Initially, the employees intended to merely hold a sit-down strike for several hours, but they decided at the last minute to move to more extreme protest actions. The company reported that a storage facility for 250 palettes of canned corn on the factory grounds suffered significant damage, aside from the lost revenues while the factory was forcibly shut. The police are concerned that the situation may escalate into more serious actions by those threatened with losing their jobs.

The Haifa court is slated to hear the banks' appeal on Tuesday. In an effort to influence those involved in deciding the outcome of the move to receivership, and in solidarity with the striking workers, the town of Hatzor Haglilit will go on strike as well. All schools will be closed in protest against the impending closing of the factory, which employees hundreds of town residents. During the day, no traffic will be allowed to enter or leave, and there will be an organized demonstration at 9:00 a.m. in the central square.

'A War for Our Home'
Residents explained that closing the factory would mean the loss of livelihood for over 400 families in Hatzor Haglilit. Albert Oved, a Pri Hagalil employee, told Israel National News Monday that the factory is actually the sole source of income in town.

"The factory provides livelihood for hundreds of families, among them families with many children that barely get by on their salary. And in addition, they want to close the factory - they'll be closing their lives," Oved said. "I beg and plead that the factory not be closed. It will not be surprising if heads of families start to steal in order to feed their little children. I hope that someone in the government will lend an ear and listen, for the sake of the residents of Hatzor Haglilit - but mostly for the sake of the children who are beneath the poverty line."
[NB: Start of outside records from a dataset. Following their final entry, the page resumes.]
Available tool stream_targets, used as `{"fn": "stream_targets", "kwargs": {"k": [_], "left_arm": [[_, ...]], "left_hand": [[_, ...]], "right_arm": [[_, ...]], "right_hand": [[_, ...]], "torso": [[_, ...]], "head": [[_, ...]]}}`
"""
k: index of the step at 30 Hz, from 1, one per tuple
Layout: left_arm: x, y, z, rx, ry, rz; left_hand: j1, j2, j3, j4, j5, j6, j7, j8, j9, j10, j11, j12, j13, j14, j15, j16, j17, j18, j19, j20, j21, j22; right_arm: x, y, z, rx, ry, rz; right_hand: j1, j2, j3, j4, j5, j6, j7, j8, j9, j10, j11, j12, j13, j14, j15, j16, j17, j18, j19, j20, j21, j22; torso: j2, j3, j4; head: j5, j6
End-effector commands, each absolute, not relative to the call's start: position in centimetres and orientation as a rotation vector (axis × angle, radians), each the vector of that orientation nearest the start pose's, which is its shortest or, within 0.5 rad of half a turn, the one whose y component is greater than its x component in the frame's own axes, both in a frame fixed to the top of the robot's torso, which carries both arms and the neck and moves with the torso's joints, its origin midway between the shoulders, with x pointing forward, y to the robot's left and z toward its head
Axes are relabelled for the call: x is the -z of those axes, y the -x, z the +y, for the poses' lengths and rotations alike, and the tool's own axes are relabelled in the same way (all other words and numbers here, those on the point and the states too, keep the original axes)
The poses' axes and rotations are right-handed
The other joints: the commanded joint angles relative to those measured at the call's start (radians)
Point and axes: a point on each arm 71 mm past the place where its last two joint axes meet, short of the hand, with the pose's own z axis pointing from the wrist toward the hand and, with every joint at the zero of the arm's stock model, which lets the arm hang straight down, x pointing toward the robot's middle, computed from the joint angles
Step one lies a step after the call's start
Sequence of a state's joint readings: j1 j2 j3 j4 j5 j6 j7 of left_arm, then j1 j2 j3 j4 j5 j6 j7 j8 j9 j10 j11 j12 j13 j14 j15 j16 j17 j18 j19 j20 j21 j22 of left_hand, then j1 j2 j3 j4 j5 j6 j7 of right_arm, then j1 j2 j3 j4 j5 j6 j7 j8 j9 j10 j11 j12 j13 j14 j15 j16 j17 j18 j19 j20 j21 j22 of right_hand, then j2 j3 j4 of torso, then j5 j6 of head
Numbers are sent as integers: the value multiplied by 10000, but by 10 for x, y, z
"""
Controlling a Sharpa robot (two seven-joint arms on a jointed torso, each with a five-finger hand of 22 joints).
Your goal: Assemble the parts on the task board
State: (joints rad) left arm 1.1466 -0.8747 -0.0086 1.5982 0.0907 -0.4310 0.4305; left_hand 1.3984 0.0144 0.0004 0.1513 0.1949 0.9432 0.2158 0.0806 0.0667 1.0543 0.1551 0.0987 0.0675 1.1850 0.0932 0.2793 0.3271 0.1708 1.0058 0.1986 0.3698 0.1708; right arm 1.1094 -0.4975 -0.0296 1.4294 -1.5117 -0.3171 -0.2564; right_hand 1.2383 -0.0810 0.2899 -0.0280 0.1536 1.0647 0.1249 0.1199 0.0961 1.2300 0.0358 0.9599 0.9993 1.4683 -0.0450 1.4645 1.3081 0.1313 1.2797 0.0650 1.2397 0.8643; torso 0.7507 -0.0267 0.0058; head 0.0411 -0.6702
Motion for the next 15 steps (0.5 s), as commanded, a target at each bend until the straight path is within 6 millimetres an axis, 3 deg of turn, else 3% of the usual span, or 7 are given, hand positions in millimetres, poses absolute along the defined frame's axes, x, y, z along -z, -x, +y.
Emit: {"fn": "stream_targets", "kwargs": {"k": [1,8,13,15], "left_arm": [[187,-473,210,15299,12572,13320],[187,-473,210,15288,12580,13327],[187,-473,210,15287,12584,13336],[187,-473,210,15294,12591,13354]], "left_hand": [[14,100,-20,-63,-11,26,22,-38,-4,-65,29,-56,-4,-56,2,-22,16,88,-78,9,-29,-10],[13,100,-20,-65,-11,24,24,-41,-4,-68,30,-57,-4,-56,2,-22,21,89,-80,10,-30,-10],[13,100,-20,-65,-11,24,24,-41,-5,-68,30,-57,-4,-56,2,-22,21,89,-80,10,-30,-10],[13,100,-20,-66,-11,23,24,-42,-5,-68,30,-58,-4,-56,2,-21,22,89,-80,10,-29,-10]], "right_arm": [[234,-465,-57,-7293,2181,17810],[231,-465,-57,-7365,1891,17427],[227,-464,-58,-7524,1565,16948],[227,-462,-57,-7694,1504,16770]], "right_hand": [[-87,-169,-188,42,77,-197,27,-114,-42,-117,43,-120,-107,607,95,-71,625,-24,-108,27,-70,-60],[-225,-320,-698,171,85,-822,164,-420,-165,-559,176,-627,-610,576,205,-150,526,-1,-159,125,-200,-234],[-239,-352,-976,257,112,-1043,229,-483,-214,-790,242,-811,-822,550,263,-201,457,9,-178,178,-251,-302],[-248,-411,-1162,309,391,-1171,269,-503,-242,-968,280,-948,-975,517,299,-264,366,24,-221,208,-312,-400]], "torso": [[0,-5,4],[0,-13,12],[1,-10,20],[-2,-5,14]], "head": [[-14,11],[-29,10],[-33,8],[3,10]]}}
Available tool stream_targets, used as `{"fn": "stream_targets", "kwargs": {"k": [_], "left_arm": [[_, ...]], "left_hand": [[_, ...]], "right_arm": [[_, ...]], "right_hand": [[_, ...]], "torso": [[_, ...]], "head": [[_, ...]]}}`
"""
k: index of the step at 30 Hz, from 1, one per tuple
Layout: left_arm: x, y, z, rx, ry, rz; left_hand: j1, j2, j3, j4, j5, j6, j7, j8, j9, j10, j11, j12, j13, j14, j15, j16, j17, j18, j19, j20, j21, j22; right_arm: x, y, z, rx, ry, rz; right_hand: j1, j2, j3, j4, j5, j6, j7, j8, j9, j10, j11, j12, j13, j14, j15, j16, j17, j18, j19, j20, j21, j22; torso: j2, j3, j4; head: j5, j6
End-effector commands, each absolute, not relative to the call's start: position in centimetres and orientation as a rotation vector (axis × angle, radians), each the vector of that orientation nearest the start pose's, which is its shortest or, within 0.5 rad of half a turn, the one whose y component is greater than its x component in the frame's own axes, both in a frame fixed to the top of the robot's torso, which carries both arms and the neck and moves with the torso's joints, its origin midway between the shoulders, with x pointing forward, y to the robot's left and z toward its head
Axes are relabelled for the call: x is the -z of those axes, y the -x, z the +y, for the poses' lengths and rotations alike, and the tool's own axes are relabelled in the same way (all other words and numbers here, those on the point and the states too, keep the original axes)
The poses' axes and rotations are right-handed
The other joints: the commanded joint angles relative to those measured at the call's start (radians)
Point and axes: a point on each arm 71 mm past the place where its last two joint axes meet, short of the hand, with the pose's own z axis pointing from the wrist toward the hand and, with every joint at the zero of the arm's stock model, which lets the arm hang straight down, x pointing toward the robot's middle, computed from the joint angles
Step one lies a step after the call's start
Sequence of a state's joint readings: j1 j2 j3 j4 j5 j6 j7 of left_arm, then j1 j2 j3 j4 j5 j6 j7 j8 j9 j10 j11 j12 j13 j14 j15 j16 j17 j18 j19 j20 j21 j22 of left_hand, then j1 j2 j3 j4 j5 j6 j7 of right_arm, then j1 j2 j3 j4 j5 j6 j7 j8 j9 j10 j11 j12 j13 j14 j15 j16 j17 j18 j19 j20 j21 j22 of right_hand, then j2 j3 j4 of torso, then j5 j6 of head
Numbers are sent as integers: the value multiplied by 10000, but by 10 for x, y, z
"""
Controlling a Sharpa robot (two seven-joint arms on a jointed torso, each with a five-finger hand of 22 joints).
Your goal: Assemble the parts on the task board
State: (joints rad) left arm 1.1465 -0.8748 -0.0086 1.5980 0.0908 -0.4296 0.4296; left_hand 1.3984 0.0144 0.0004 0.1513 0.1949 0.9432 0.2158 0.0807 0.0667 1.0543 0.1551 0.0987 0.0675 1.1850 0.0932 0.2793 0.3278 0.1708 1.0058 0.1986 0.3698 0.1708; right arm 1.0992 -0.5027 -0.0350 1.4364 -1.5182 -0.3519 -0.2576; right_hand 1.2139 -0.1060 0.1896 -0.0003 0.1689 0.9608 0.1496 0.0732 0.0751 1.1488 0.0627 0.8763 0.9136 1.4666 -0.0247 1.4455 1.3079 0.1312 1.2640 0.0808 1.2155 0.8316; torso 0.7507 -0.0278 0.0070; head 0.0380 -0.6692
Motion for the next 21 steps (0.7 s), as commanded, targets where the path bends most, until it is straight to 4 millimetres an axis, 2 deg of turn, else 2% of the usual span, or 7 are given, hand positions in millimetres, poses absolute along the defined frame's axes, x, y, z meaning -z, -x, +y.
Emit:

Chairman of the Pri Hagalil labor union, Motti Haziza, called the strike and protest actions a "war for our home." He called on the court to reject the Bank Leumi and Bank Discount request. The factory has "a substantial operating profit and there is no reason to go into receivership. The factory has only gotten into trouble due to debts incurred by the parent company, Vita," Haziza claimed.

Haziza pointed out that the factory employs people from the entire region of the Upper Galilee. "The banks must understand," he said, "that they are sitting on a socioeconomic powder keg."